The recently published book, Don’t Even Think About It: Why our brains are wired to ignore climate change, by George Marshall provides a great example of the reasons we need all hands. The current conversation on climate has lost large swaths of the population to denial and rejection. Marshall interviews the very people whose homes were destroyed by climate change-fueled natural disasters. And even they cannot manage to make the connection between their loss and climate collapse. They are so focused on their love for their homes and communities that they cannot think past getting back to normal. Their love has provided them their only way forward, even if that way is misdirected, individual, and short-sighted.
So how do you turn people’s love towards a way forward that really works in creating solutions and not simply rebuilding?
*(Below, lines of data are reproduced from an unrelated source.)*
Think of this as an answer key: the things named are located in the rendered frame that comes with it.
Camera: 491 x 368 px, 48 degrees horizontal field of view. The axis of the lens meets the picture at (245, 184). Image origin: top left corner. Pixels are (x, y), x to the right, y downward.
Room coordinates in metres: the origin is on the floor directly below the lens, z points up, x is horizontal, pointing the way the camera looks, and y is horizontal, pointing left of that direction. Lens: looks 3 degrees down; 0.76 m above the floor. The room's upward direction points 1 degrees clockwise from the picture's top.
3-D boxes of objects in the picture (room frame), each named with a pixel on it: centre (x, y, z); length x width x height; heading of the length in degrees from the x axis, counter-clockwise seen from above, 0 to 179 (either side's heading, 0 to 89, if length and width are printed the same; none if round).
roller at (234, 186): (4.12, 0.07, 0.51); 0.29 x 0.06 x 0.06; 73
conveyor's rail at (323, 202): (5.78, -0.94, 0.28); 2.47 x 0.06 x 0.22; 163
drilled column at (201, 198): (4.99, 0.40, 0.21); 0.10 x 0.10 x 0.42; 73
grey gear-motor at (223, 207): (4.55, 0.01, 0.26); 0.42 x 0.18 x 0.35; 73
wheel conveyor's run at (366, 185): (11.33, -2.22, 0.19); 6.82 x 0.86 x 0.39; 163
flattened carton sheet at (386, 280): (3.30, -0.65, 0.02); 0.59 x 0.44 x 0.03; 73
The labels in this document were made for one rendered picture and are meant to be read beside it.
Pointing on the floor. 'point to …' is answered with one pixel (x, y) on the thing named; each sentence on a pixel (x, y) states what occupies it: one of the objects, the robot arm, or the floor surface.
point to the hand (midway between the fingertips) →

How do you turn people’s love of their families and homes towards the biosphere and all its diverse inhabitants?
Perhaps you do it through innovative activism that captures the imagination and reinvigorates love.
And there’s my second reason for finding hope in the People’s Climate March: Sea Change.
Sea Change is an activist art installation that has been happening for the last month. The organization Mare Librum has partnered with 350.org to create a work of art and an activist project to build paper boats, and put them into the Hudson River and paddle them downstream to the mouth of the Hudson where, the day before the People’s Climate March, they will engage with other boats to form a boat blockade in the Harbor.
Their catch phrase is that we all live downstream, which we do. We live downstream of pollution and nitrogen runoff, plastic cleansing beads in our water, and flooding and leaching from garbage dumps. But we live downstream of so much more, of melting glaciers and heavy downpours, of pricey crops and missing creatures. The hands we’ve used to make our boats — to move the rocks and change the world — are all upstream for all of us.
Which is the scary part of the story, and the part at which I begin to fear and worry and want desperately to go for a long walk with a nice dog to forget that I was even thinking about nitrogen runoff and comb jellyfish in the first place.
But then, then the phrase, we all live downstream turns in my mind, and I think of the joy of those artists, making boats from paper, paddling down one of the most perfectly gorgeous waterways in our country, towards the city where I was born. And then I fall in love.
I fall back in love with making boats, and with the stream of my childhood. I fall in love with the rides I took on the Amtrak train from Hudson, New York to Manhattan. Every year, sitting alone on the train, on my way to my aunt in the big city, watching the river unfold out my window, eating potato chips and counting the boats I saw. I fall back in love with New York Harbor, paper mache and birch bark, with the novel I’m writing about climate change, and the journey my characters take up that same river. And I fall in love with the strangers who thought up this combination of poetry and social justice work of sailing paper boats down the river.